English Anglican bishop (1825–1862)

Charles Frederick Mackenzie (10 April 1825 – 31 January 1862) was a Church of England Bishop of Central Africa. He is commemorated in some Anglican Church calendars.

==Life==
He was born on 10 April 1825 at Portmore, Peeblesshire, Scotland, the ninth son of Colin Mackenzie and Elizabeth Forbes. Anne Mackenzie, editor of all 31 years of The Net Cast in Many Waters: Sketches from the Life of Missionaries, London, 1866–1896, was his unmarried sister. He was educated at Bishop Wearmouth school and Edinburgh Academy and entered St John's College, Cambridge in 1844. He migrated to Caius College, where he graduated B. A. as Second Wrangler in 1848, and became a Fellow of Caius.

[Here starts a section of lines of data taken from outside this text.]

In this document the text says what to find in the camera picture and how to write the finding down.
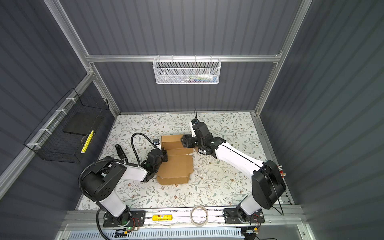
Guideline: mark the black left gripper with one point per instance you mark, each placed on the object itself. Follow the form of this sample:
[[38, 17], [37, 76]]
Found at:
[[164, 155]]

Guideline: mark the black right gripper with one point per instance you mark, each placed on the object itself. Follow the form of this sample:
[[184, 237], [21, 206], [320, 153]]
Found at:
[[187, 139]]

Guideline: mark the brown cardboard paper box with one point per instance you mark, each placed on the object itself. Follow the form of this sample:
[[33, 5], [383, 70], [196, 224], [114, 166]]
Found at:
[[180, 165]]

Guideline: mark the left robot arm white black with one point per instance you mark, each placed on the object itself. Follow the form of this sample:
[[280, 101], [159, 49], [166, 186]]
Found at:
[[99, 180]]

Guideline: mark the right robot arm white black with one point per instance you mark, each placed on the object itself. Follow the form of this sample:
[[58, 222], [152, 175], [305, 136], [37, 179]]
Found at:
[[266, 177]]

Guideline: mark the black marker on table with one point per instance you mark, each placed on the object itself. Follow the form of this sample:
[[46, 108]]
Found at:
[[120, 152]]

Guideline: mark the clear tape roll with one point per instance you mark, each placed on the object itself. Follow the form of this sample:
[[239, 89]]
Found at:
[[199, 216]]

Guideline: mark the items in white basket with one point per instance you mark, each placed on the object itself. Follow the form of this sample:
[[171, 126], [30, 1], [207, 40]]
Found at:
[[201, 79]]

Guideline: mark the yellow ruler in basket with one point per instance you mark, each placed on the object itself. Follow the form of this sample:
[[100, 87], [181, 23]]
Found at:
[[88, 141]]

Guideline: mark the black flat pad in basket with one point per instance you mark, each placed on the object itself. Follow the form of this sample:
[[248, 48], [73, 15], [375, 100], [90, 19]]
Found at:
[[83, 123]]

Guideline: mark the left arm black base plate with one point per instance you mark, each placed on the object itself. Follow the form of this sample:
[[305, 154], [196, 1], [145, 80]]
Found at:
[[126, 219]]

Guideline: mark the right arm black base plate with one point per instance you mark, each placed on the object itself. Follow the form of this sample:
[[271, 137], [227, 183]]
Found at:
[[238, 216]]

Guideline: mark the white wire mesh basket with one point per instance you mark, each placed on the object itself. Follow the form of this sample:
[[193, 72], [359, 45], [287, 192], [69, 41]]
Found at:
[[170, 72]]

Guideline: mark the black wire mesh basket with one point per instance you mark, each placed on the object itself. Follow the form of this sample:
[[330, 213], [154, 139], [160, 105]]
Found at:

He was ordained as a priest in 1852 and served as curate of Haslingfield near Cambridge, 1851–4. In 1855, he went to Natal with Bishop John Colenso and served as Archdeacon of Natal. They worked among the English settlers till 1859 when he returned to England briefly to raise support for more direct missionary work. In 1860, Mackenzie became head of the Universities' Mission to Central Africa and he was consecrated bishop in St George's Cathedral, Cape Town, on 1 January 1861. Following David Livingstone's request to Cambridge, Mackenzie took on the position of being the first missionary bishop in Nyasaland (now Malawi).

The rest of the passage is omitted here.